### Given records
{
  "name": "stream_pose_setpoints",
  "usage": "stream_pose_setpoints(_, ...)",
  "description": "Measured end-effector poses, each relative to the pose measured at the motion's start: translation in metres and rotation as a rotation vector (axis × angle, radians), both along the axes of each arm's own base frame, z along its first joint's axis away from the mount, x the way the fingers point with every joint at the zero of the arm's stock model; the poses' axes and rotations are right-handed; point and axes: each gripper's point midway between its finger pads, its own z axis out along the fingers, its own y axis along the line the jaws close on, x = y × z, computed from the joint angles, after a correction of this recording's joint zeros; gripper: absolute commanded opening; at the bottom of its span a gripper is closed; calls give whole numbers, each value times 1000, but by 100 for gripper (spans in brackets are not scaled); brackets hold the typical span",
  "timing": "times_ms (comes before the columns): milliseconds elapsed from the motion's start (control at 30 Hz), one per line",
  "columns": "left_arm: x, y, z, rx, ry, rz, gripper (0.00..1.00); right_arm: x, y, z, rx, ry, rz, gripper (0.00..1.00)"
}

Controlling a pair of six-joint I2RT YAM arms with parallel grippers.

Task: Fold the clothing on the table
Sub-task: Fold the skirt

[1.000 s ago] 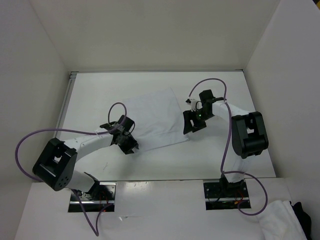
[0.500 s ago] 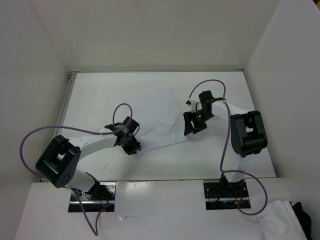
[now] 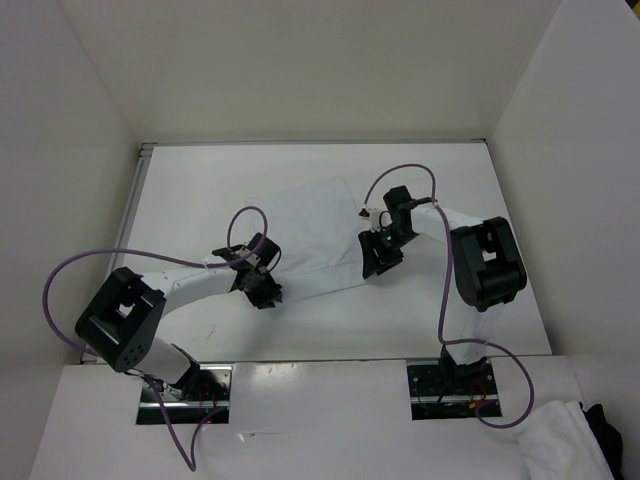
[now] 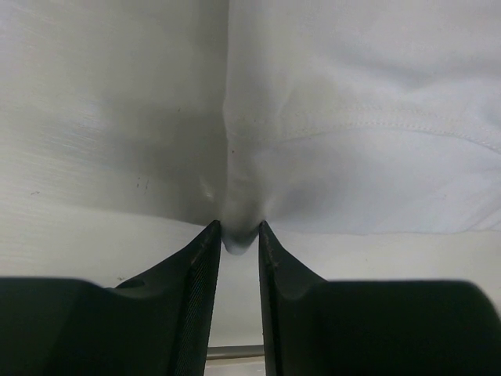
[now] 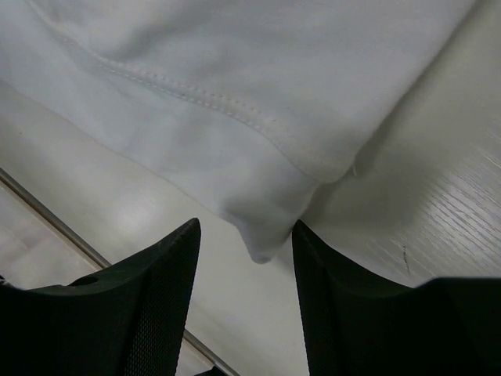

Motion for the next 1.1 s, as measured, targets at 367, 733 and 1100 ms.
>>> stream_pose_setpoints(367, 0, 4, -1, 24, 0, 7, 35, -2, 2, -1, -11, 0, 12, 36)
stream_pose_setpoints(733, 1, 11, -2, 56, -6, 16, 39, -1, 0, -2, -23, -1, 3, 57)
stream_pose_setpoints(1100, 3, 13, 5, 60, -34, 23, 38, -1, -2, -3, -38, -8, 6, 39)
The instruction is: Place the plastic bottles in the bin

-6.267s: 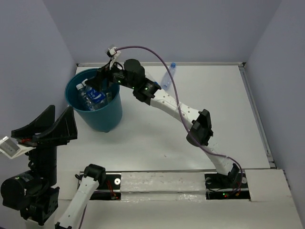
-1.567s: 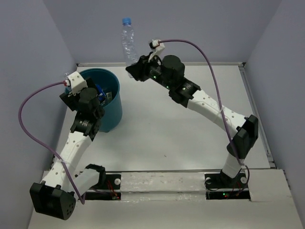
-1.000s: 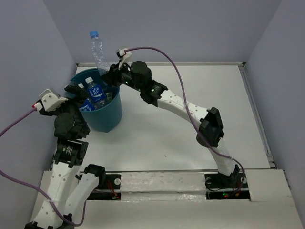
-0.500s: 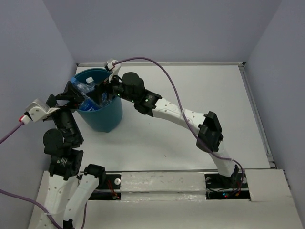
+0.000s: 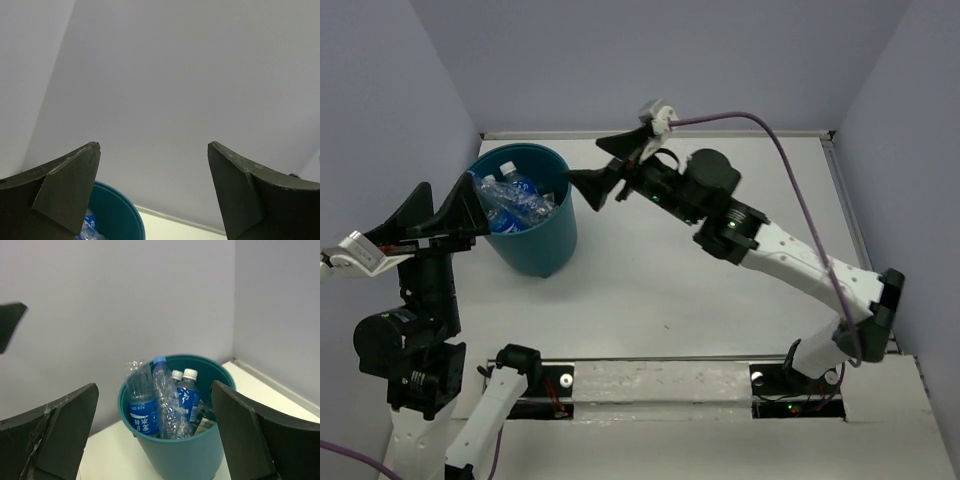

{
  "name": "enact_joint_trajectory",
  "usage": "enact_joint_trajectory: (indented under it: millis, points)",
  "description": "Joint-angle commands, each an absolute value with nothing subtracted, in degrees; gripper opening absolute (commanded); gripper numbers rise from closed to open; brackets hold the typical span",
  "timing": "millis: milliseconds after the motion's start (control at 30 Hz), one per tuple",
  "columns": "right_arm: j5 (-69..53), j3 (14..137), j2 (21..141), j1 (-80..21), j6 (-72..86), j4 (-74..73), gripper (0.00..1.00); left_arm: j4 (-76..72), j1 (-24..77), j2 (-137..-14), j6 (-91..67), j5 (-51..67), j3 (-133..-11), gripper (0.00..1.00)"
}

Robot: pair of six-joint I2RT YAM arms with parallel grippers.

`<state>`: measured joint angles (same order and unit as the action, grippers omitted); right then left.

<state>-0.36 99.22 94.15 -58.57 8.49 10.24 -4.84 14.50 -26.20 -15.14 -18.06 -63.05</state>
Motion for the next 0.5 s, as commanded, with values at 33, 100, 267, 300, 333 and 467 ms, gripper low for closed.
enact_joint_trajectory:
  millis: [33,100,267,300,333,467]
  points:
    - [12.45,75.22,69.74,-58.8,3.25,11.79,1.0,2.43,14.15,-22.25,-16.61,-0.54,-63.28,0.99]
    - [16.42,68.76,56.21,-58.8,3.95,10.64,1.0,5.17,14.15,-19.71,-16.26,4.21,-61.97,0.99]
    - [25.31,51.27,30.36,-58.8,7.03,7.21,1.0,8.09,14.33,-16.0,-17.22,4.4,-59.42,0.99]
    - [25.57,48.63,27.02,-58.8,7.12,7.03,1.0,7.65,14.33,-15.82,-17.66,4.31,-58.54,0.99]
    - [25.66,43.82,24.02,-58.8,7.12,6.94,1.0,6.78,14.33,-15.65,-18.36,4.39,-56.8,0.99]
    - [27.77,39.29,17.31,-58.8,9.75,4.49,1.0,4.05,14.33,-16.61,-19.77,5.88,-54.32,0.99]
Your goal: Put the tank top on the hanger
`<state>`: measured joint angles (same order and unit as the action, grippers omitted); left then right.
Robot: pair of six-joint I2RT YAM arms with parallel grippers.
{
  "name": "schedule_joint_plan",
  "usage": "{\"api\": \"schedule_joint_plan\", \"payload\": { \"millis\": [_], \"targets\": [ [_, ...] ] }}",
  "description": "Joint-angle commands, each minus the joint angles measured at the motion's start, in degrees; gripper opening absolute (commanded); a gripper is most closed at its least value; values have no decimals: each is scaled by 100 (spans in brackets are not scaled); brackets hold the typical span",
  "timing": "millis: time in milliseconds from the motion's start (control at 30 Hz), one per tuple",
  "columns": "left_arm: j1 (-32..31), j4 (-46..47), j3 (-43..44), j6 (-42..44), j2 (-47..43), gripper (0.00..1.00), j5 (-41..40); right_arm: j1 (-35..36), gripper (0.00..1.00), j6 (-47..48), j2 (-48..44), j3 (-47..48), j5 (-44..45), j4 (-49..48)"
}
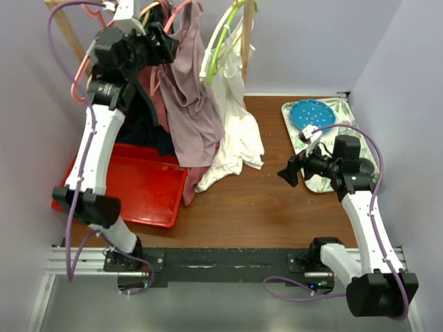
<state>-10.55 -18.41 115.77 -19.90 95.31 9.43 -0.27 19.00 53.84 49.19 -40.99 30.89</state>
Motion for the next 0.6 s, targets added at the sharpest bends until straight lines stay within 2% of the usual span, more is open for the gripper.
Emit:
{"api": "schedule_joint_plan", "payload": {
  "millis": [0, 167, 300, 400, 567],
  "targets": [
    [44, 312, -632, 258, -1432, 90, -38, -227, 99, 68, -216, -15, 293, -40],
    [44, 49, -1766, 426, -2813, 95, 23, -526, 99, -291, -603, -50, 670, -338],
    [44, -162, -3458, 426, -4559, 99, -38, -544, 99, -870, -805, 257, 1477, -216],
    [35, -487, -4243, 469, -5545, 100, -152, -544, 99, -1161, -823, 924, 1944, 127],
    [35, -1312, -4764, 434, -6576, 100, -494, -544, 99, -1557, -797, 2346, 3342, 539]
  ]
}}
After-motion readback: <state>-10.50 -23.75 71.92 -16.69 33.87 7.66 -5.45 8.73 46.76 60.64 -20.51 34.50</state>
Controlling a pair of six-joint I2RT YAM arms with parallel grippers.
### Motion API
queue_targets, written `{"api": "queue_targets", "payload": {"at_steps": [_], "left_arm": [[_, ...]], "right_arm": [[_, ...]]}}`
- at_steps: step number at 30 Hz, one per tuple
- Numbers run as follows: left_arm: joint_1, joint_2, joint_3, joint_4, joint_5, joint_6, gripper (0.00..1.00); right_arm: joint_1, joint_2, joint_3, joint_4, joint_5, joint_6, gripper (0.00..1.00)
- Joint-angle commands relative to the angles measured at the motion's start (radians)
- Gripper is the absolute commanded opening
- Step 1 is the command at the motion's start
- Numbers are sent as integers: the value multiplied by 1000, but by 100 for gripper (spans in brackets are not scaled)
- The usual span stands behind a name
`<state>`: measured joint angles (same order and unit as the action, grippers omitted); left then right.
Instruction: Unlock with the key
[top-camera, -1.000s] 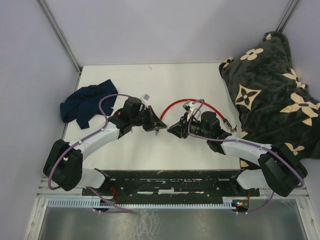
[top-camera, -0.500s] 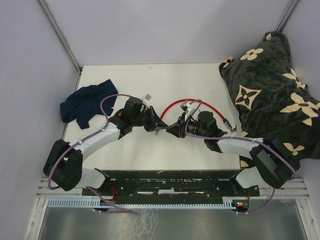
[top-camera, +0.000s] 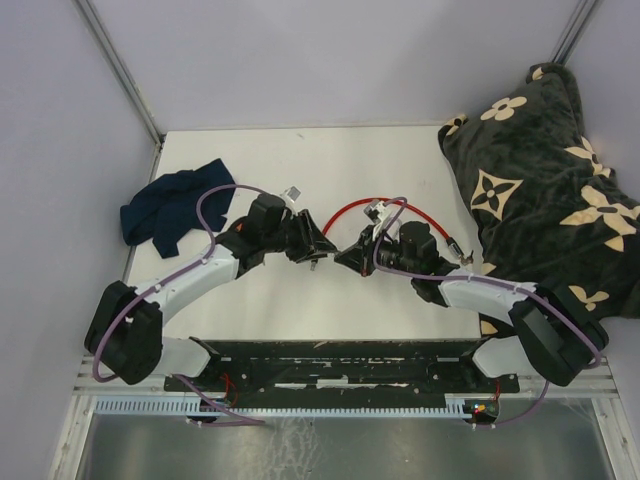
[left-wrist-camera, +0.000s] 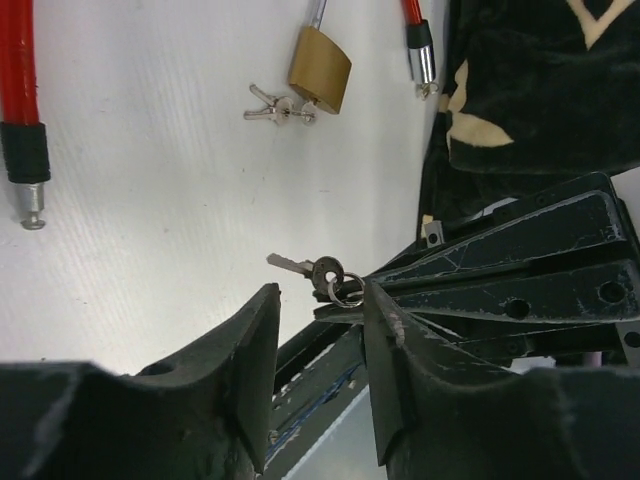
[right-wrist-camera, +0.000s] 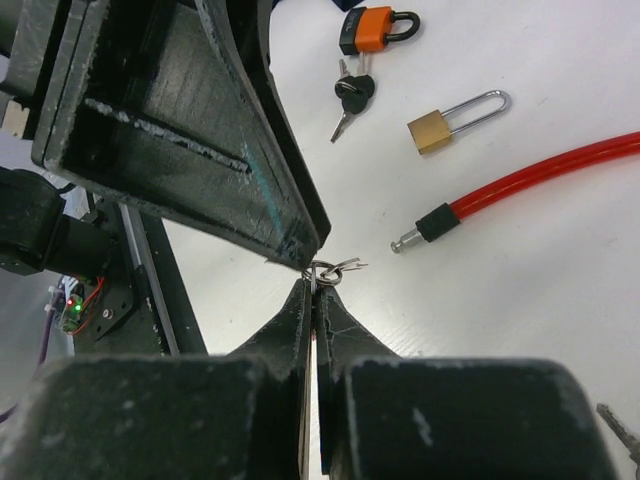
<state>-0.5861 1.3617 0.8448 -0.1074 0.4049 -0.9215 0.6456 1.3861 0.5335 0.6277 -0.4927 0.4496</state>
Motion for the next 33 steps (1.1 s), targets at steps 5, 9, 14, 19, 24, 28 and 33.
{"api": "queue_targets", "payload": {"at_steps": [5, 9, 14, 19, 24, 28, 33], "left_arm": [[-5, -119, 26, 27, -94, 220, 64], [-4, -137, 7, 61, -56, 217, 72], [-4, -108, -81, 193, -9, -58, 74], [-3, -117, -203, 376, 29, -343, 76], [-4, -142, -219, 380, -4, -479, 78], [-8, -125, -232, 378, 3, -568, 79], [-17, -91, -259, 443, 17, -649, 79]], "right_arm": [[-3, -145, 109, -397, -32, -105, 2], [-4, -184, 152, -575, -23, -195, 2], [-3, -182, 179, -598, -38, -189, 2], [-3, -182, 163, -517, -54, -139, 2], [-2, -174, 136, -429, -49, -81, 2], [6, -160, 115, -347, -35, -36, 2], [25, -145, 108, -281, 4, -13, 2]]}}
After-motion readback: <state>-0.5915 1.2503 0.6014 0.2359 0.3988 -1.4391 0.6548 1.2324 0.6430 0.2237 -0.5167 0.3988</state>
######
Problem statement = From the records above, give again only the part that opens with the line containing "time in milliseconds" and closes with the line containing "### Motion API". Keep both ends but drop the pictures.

Answer box =
  "timing": "millis: time in milliseconds from the motion's start (control at 30 Hz), one per tuple",
  "columns": "left_arm: j1 (-32..31), j4 (-46..47), j3 (-43..44), j6 (-42..44), j2 (-47..43), gripper (0.00..1.00), j5 (-41..40); right_arm: j1 (-35..36), gripper (0.00..1.00), j6 (-47..48), j2 (-48..44), j3 (-47..48), j5 (-44..45), j4 (-49..48)"
}
<state>-10.55 -18.41 115.77 -19.90 95.31 9.43 -0.27 19.00 53.84 49.19 -40.99 30.89</state>
Motion for the next 0.6 s, targets added at the sharpest bends until straight lines stay within 2% of the usual span, more is open for the gripper.
Emit:
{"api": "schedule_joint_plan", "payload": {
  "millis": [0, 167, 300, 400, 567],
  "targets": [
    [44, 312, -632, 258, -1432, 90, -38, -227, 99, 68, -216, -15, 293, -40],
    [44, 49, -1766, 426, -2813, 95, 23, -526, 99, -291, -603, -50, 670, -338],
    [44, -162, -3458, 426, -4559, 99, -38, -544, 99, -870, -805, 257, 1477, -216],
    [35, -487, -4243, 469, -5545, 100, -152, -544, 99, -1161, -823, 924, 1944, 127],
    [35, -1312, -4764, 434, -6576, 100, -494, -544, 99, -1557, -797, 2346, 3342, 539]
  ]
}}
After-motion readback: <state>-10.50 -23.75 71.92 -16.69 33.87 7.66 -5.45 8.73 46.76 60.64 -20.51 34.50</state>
Controlling a pair of six-joint I2RT YAM arms with parallel grippers.
### Motion API

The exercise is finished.